Lebanon: Government must urgently release more prisoners to prevent spread of COVID-19

The Lebanese authorities must prioritize releasing prisoners who have served their sentences, and expedite its review of pre-trial detainees, as part of the measures to contain and prevent the spread of COVID-19, Amnesty International said.

While the government has taken a number of measures – included some releases – thousands of individuals remain in detention awaiting trial or, in some cases, having already finished serving their sentences.

In recent weeks, there have been riots inside prisons and families’ sit-in protests outside prisons and police stations, calling for the immediate release of prisoners in the midst of growing concerns related to the pandemic.

Lebanon’s prisons are full of people who simply should not be there

Lynn Maalouf

“Lebanon’s prisons are full of people who simply should not be there, including hundreds of individuals who remain behind bars because the judiciary isn’t processing their case in a timely manner or because they are unable to pay their fines or secure release warrants,” said Lynn Maalouf, Amnesty International’s Middle East Research Director. 

“The authorities’ COVID-19 response is an opportunity to address this lingering injustice and must no longer be delayed. For those who remain in detention or prison, the Lebanese government must provide a standard of health that meets each person’s individual needs and ensures the maximum possible protection against the spread of COVID-19.”

Amnesty International is calling on the Lebanese authorities to release those prisoners who have finished serving their sentences, and those who are serving sentences or detained on charges that are not internationally recognized crimes.

The organization is also urging the Lebanese authorities to seriously consider releasing or adopting non-custodial measures for all those who are imprisoned pending trial, as well as those who are at particular risk because of their age or underlying health conditions regardless of the charge they have been imprisoned or convicted under.

Prisoner releases

On April 6, the Ministry of Interior announced the release of more than 600 prisoners who had been in pre-trial detention, as part of the government’s measures to contain the spread of COVID-19. According to the Lebanese non-governmental organization the Legal Agenda, the occupancy rate across prisons was at 130% in 2018, mainly due to the lengthy periods of pre-trial detention. Furthermore, detention conditions remain dire, with persistent overcrowding and inadequate living conditions, not to mention critical health conditions of hundreds of prisoners. People in detention are facing increased risks to COVID-19, having no choice but to live in close proximity with others, often without access to adequate preventive measures.

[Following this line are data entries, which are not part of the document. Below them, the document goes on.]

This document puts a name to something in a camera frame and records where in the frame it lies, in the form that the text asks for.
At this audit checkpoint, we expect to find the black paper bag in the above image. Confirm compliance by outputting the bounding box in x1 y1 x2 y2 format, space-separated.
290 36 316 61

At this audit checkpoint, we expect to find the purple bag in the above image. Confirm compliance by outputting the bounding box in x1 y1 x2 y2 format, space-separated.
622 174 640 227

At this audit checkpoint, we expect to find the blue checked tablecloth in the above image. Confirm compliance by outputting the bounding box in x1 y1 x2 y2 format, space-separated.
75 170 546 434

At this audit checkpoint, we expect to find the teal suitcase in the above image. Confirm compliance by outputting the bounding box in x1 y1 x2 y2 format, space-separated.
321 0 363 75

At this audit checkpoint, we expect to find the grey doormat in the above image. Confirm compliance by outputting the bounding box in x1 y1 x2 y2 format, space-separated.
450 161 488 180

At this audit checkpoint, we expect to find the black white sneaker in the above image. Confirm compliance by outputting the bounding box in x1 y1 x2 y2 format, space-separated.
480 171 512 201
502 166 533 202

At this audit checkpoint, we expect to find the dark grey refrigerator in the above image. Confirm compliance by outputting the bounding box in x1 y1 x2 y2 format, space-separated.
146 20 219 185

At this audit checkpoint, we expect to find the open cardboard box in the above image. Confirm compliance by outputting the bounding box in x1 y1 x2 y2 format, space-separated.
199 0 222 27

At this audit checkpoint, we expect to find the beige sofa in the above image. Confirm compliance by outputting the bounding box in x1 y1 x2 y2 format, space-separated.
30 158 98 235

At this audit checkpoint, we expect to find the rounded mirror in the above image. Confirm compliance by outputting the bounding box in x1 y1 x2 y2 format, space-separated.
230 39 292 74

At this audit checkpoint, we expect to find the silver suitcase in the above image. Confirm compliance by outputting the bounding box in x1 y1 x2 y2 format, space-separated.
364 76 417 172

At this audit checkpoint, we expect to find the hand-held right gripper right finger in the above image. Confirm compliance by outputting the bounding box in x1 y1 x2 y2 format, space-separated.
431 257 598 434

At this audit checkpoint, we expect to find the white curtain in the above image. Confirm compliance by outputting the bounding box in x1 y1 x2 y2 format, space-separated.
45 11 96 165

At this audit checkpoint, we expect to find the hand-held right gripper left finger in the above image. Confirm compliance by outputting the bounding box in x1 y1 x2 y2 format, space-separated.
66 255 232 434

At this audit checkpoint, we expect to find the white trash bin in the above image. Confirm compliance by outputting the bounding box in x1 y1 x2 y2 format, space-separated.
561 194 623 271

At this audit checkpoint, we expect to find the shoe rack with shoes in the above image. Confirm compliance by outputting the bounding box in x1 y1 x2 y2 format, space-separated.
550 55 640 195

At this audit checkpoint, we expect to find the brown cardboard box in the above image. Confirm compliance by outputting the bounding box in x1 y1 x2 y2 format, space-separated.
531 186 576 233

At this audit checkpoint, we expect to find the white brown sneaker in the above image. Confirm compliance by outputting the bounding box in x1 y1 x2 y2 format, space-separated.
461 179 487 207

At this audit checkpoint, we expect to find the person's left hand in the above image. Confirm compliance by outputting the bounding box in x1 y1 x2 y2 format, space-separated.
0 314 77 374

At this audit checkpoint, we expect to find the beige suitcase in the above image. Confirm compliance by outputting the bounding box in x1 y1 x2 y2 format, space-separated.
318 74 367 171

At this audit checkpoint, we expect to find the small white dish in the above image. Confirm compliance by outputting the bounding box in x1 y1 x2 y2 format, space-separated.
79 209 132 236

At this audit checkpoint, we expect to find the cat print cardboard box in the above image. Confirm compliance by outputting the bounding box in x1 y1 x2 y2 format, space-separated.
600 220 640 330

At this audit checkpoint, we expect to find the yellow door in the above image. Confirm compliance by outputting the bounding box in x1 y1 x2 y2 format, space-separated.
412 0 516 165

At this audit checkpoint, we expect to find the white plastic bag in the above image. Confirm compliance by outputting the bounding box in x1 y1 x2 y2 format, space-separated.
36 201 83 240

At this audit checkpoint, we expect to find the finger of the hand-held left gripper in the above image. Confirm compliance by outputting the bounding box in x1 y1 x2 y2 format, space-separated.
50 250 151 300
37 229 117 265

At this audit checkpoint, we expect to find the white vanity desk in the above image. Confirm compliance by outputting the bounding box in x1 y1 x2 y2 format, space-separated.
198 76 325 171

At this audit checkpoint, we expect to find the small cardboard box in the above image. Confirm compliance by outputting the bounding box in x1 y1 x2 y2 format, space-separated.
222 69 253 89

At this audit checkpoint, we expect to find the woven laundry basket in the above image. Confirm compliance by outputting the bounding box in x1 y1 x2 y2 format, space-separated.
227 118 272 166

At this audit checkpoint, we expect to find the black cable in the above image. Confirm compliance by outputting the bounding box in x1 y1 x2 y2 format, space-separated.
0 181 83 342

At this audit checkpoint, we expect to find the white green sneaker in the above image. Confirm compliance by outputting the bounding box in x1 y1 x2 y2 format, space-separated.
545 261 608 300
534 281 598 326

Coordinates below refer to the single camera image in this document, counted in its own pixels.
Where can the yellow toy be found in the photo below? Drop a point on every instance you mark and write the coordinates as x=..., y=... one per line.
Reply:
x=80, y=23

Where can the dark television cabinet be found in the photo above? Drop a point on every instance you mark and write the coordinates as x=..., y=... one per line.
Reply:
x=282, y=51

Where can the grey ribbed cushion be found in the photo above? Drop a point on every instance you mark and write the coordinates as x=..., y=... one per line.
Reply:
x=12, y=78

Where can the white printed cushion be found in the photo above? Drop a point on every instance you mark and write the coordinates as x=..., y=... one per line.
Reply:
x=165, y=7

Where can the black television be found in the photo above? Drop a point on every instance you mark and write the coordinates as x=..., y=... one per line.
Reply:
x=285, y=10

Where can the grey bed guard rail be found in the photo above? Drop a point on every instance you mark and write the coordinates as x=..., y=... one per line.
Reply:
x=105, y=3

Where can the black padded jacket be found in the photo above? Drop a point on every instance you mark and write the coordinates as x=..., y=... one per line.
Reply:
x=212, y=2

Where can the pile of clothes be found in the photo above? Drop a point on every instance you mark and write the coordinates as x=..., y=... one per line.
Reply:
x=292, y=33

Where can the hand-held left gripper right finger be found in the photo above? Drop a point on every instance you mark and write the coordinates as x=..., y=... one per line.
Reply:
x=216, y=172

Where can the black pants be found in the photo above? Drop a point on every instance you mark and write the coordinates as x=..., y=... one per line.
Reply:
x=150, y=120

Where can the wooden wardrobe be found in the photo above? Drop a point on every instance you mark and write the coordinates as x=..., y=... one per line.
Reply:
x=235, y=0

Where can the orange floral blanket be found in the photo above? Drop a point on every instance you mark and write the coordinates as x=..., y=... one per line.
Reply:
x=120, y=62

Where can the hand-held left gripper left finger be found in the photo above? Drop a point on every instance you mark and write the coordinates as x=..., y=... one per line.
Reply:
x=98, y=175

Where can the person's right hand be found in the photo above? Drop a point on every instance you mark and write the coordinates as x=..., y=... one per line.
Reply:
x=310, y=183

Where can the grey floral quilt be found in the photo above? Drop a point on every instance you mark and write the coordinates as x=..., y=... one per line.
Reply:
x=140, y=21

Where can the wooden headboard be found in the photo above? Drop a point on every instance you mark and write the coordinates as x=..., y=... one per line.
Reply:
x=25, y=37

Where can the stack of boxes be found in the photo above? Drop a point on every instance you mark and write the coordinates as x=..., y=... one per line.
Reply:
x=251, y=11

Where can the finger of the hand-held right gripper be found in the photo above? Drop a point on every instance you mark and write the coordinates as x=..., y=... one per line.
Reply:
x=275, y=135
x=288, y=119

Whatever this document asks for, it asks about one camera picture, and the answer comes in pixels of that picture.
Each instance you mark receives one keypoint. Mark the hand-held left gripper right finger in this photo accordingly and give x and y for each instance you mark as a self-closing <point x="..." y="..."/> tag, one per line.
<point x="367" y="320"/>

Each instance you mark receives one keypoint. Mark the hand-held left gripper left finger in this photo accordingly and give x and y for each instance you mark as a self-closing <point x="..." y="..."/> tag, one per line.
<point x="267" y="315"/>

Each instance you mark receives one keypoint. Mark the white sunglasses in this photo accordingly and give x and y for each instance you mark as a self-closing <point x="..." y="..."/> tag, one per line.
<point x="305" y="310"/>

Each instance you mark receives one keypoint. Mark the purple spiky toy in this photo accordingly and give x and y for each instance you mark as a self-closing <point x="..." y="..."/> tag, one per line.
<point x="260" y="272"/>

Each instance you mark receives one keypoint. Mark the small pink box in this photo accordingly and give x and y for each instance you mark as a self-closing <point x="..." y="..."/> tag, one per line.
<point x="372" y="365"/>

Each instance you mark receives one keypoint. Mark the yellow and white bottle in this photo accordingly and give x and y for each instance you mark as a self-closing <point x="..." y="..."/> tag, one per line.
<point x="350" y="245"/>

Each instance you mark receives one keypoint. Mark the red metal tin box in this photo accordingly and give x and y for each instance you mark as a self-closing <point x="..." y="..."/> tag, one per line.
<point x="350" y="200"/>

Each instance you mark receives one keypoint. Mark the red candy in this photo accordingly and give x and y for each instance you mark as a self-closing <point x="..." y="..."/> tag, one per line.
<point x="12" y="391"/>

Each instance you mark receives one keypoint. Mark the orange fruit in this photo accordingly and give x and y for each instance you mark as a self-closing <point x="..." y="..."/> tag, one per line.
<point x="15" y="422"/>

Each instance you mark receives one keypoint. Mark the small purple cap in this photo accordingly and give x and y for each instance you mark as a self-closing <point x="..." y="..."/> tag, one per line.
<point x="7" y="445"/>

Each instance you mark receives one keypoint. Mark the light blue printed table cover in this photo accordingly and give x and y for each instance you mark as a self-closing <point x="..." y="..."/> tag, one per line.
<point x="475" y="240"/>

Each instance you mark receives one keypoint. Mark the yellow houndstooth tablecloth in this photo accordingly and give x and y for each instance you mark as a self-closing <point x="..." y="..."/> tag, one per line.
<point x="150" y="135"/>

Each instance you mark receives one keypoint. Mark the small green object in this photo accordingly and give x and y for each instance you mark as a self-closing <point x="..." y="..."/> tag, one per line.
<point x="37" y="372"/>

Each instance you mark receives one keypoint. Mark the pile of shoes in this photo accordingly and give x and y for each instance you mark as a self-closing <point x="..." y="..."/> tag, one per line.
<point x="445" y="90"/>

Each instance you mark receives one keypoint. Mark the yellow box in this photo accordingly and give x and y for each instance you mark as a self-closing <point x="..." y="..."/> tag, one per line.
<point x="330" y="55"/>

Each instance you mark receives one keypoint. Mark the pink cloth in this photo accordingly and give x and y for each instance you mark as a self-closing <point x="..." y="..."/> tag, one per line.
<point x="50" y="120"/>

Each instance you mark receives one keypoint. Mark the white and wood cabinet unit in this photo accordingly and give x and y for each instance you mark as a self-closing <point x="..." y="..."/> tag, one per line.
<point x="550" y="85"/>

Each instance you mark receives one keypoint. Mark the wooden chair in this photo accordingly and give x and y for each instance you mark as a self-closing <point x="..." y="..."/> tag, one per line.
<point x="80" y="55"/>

On 17 March, the government submitted a draft law to parliament that would in principle have served to exempt prisoners who finished serving their prison sentences from paying the fines and granting them release, suggesting that there were likely to be more than 100 prisoners in this situation. However, the parliamentary agenda for this week’s three-day legislative session did not include it. The existence of this draft law suggests that there are at least hundreds of prisoners who have served their term, yet remain in prison.

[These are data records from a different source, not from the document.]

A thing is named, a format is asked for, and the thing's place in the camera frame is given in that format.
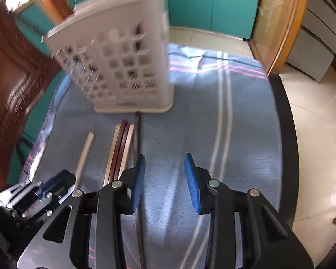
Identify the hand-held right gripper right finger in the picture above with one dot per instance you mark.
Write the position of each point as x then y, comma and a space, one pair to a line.
191, 182

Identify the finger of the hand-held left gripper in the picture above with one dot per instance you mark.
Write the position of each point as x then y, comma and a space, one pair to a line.
60, 180
19, 192

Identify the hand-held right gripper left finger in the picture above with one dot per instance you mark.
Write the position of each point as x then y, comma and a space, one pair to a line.
138, 179

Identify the light wooden chopstick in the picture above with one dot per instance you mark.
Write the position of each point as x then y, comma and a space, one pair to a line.
129, 145
84, 159
113, 151

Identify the dark brown chopstick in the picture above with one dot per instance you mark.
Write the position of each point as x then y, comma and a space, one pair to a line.
124, 148
119, 151

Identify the black chopstick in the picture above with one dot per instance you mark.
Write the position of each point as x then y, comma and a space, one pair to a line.
139, 134

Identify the white plastic utensil basket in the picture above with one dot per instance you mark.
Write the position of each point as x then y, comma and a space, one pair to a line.
106, 14

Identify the blue striped cloth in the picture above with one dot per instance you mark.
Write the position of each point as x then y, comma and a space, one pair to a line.
184, 112

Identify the carved wooden chair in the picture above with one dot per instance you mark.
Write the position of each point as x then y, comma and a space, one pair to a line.
11, 89

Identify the wood framed glass door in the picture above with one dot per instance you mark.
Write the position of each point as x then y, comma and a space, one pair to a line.
274, 19

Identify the silver refrigerator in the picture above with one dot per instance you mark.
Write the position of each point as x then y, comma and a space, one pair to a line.
319, 47

Doummar El-Mokdad, from the Committee of the Families of Prisoners in Lebanon, told Amnesty International that he was aware of pre-trial detainees that had been held for extended periods of time. He said: “Prisoners are left without trials. Some prisoners have been incarcerated since the events of Nahr El Bared in 2007, and have remained for 13 years without trial. These are hostages, not prisoners.”

On 2 April, Prime Minister Hassan Diab announced plans to release an estimated 3,000 detainees, almost half of the country’s regular prison population, and a week later Minister of Interior Mohammed Fahmi confirmed the release of 606 pre-trial detainees.

Doummar El-Mokdad said: “For prisoners and their families, Lebanon is a living hell. Our prisons are not made for human beings. Photos and videos sent by prisoners show that their conditions remain revolting.”

Family concerns

Relatives interviewed by Amnesty International described how they fear for prisoners’ health in light of COVID-19, especially as visits are becoming increasingly difficult due to restrictions imposed because of the pandemic.

According to Omar Nashabe, a former advisor to the Ministry of Interior, the administration of Roumieh Central Prison provided a list of 700 prisoners with underlying medical conditions, with many suffering from respiratory issues and other conditions putting them at higher risk from COVID-19. El-Mokdad told Amnesty International that around 120 prisoners use the same bathroom in Roumieh, and that 70 inmates sleep in each corridor. In Zahle Prison, there are an estimated 820 inmates in a 300-person capacity building.

Our country is full of injustice

Heba Al-Mawla

Heba Al-Mawla’s husband Ali has so far served seven years of a 13-year sentence for selling drugs. A mother of two, she has been unable to visit him for three weeks because her work as a taxi driver has stopped and she has no funds.

She said: “Ali told me they gathered the prisoners and sprayed them with water and Dettol inside. Is this a valid measure to protect them from coronavirus? Or just another measure to disrespect them? When they sentence someone to such a long time in prison, they’re also sentencing his mother, wife and kids. Our country is full of injustice.”